Salah satu kecelakaan yang dapat terjadi pada instalasi radioterapi adalah sumber
tidak bisa kembali ketika penyinaran sudah selesai. Langkah awal yang dapat dilakukan
adalah :
1. Menyelamatkan korban
2. Mengisolasi daerah kecelakaan
3. Melaporkan kepada instansi yang berwewenang(BAPETEN)
4. Memperkirakan dosis yang diterima
BAB III
PENUTUP
3.1 KESIMPULAN
Dari makalah diatas penulis dapat menggambil kesimpulan keselamatan dan
Kesehatan Kerja (K3) dibelakukan oleh pekerja yang berada di area instalasi radiologi
khusunya radioterapi. Dikarenakan potensi bahaya dan risiko pada radioterapi
merupakan akibat dari sistem kerja atau pun proses kerja, penggunaan mesin, alat serta
bahan yang bersumber dari keterbatasan pekerjaannya sendiri, perilaku hidup yang
kurang sehat dan perilaku kerja yang tidak aman atau safety, buruknya lingkungan kerja,
kondisi pekerjaan yang kurang memperhatikan aspek ergonomis, pengorganisasian
pekerjaan dan budaya kerja yang tidak kondusif bagi keselamatan dan kesehatan kerja.

3.2 SARAN
3.2.1 Sebaiknya lebih di tingkatkan kedisiplinan petugas dalam mencatat keluar
masuknya sumber dari lokasi pemakaian atau penyinaran serta mengendalikan
keluar masuknya personel dari dalam lokasi pemakaian atau lokasi penyinaran.
3.2.2 Sebaiknya dalam melakukan pemeriksaan para petugas tidak mengabaikan aspek-
aspek keselamatan dan kesehatan kerja yang telah ditetapkan oleh BAPETEN.
Sehingga tidak membahayakan pekerja dan pasien yang diperiksa.
DAFTAR PUSTAKA

BAPETEN. ”Ketenaganukliran”. Undang-undang No. 10/1997, Jakarta (1997).

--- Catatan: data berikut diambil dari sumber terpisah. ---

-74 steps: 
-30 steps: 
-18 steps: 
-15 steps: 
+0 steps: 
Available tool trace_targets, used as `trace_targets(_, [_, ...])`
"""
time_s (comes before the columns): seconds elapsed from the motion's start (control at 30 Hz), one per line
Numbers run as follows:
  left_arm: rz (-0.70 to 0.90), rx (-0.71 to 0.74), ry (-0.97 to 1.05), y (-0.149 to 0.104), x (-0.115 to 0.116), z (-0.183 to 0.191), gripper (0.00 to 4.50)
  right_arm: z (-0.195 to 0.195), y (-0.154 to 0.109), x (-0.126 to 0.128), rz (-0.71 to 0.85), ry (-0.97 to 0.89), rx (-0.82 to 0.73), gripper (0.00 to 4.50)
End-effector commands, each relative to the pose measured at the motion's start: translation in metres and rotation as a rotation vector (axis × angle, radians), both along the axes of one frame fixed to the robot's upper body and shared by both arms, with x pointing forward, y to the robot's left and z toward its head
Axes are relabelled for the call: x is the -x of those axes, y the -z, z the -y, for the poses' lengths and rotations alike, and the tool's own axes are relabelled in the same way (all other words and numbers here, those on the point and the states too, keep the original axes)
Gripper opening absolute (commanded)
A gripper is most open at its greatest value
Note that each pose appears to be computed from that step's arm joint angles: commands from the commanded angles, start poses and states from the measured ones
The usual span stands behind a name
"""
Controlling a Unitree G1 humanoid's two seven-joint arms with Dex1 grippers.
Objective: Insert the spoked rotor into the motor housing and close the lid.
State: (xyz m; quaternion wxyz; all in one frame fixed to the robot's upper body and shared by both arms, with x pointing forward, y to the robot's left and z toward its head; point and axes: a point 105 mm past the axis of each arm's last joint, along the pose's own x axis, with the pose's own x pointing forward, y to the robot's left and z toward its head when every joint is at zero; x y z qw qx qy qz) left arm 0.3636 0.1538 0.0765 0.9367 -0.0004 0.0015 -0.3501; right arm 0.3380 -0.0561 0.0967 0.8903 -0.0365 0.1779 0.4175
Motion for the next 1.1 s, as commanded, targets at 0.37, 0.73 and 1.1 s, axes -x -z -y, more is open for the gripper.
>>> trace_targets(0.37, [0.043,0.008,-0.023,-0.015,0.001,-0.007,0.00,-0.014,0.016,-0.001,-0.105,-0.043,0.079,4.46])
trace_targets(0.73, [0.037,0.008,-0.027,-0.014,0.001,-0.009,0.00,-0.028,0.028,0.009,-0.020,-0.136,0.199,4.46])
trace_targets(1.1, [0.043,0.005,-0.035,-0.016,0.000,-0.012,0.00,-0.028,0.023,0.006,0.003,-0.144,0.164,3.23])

BAPETEN.”Ketentuan Keselamatan Kerja Terhadap Radiasi”. Keputusan Ka. BAPETEN


No. 01/KaBAPETEN/V-99, Jakarta (1999).

JUMPENO, B. Y. E. “Keselamatan dan Keamanan Pemanfaatan Material Radioaktif”. Bahan


Ajar Petugas Pengamanan Instalasi Radiasi, Jakarta (2006).

BAPETEN. 2007. Keselamatan Radiasi Pengion dan Keamanan Sumber Radio Aktif.
Jakarta: BAPETEN

Heinrich, HW. 2008. Keselamatan dan Kesehatan Kerja Manajemen Implementasi K3 di


Tempat Kerja. Surakarta : Harapan Press.

Keputusan Menteri Kesehatan RI No. 1087/MENKES/SK/VIII tahun 2010 tentang


Standar Kesehatan dan Keselamatan di Rumah Sakit.